### Problem
I need the number of lines in the listing below that include the string "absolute", and only that number.

[Supplied information — start]

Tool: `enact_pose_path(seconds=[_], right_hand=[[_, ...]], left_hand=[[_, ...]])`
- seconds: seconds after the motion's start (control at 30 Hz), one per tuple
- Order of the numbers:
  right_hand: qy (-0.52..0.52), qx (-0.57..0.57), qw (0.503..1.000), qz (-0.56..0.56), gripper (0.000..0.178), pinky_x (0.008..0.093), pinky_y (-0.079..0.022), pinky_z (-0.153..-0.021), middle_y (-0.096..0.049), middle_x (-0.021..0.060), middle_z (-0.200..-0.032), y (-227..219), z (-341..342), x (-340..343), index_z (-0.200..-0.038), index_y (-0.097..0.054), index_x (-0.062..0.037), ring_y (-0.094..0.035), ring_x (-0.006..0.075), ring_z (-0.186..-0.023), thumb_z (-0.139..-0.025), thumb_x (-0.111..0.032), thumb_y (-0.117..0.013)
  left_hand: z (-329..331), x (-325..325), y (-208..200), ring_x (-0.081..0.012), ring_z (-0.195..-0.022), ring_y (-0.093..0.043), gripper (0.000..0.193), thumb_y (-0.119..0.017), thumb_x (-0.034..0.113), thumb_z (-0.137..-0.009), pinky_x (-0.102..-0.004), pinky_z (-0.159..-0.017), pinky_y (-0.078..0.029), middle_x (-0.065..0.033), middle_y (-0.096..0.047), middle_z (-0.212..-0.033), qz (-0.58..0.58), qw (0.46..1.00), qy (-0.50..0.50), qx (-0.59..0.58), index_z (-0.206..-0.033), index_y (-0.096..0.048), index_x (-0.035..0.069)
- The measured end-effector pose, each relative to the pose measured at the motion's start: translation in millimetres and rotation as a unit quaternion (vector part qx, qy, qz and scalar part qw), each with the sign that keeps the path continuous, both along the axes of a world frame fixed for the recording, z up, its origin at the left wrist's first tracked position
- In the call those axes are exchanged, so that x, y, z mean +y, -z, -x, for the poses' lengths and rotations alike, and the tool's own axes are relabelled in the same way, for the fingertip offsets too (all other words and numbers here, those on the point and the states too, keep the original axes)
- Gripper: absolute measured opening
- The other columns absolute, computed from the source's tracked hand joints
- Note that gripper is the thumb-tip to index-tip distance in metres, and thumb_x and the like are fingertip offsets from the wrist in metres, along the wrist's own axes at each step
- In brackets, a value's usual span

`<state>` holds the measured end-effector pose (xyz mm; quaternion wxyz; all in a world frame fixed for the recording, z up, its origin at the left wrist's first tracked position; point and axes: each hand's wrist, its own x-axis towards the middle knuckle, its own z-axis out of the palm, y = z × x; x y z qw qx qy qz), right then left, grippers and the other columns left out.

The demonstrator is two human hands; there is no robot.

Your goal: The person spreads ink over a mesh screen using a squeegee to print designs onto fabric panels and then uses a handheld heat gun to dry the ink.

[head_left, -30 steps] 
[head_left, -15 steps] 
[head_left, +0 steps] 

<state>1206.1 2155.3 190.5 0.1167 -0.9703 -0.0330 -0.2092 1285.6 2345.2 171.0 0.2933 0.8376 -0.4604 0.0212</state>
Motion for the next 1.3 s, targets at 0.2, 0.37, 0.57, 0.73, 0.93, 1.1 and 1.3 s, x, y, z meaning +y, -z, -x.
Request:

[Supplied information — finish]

### Output of the exercise
2